■ ACTIVITY ■
Leave out any picture and return the remaining listing below exactly as given.
☆ ☆ ☆
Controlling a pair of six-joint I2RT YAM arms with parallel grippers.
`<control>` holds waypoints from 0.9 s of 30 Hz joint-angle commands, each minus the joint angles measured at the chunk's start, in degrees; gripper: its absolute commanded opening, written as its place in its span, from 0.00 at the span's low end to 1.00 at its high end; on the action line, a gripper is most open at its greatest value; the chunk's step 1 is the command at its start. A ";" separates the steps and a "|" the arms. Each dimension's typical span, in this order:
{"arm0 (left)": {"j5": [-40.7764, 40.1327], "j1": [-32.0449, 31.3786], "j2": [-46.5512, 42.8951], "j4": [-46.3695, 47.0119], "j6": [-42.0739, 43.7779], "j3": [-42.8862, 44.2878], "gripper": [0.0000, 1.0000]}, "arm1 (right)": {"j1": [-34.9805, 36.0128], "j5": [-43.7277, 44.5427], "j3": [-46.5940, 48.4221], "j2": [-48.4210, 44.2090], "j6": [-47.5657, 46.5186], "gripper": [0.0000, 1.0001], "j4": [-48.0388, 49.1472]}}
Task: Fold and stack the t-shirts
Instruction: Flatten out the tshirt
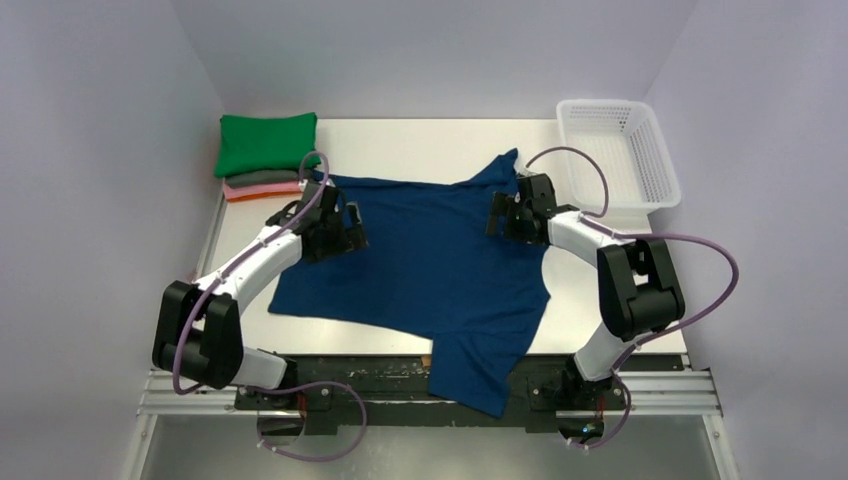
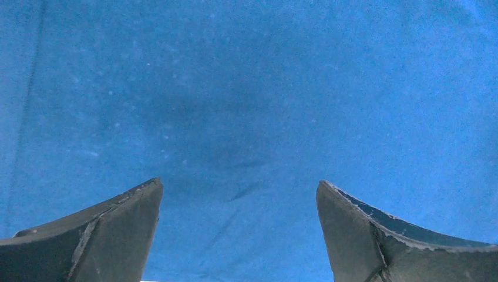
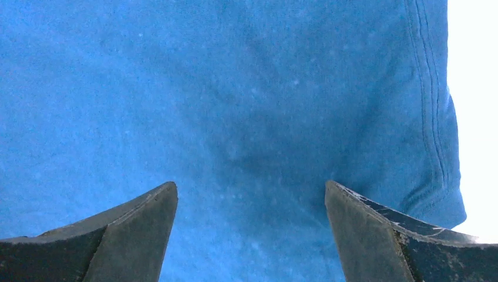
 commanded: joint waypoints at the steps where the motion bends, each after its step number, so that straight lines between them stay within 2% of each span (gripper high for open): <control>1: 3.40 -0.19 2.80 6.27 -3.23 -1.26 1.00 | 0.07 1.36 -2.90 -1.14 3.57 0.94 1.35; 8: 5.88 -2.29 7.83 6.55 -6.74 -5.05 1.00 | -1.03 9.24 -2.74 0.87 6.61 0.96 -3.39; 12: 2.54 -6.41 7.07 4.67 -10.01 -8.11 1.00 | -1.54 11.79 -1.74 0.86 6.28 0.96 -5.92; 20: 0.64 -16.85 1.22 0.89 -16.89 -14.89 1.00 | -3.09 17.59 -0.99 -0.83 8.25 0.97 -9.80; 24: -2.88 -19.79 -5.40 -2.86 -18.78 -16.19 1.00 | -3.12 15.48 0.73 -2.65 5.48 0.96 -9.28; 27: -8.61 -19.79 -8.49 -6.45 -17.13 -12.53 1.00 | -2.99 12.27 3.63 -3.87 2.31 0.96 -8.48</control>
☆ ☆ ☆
■ ANSWER SECTION ■
Controlling a pair of six-joint I2RT YAM arms with parallel grippers.
`<control>` holds waypoints from 0.9 s of 30 Hz joint-angle commands, each minus the joint angles measured at the chunk's start, in degrees; gripper: its absolute commanded opening, written as its place in its span, from 0.00 at the span's low end to 1.00 at its high end; on the action line, a gripper is most open at its greatest value; the chunk's step 1 is the command at its start. A ";" separates the steps and a "|" the arms. Each dimension's typical span, in this order:
{"arm0 (left)": {"j5": [-40.7764, 40.1327], "j1": [-32.0449, 31.3786], "j2": [-46.5512, 42.8951], "j4": [-46.3695, 47.0119], "j6": [-42.0739, 43.7779], "j3": [-42.8862, 44.2878], "gripper": [0.0000, 1.0000]}, "arm1 (right)": {"j1": [-34.9805, 36.0128], "j5": [-43.7277, 44.5427], "j3": [-46.5940, 48.4221], "j2": [-48.4210, 44.2090], "j6": [-47.5657, 46.5186], "gripper": [0.0000, 1.0001], "j4": [-48.0388, 49.1472]}}
Task: Fold and stack the t-shirts
Instruction: Flatten out the tshirt
 commanded: joint waypoints at the steps where the motion bends, each after its step number, so that straight lines between them stay within 2% of each span (gripper high for open): <control>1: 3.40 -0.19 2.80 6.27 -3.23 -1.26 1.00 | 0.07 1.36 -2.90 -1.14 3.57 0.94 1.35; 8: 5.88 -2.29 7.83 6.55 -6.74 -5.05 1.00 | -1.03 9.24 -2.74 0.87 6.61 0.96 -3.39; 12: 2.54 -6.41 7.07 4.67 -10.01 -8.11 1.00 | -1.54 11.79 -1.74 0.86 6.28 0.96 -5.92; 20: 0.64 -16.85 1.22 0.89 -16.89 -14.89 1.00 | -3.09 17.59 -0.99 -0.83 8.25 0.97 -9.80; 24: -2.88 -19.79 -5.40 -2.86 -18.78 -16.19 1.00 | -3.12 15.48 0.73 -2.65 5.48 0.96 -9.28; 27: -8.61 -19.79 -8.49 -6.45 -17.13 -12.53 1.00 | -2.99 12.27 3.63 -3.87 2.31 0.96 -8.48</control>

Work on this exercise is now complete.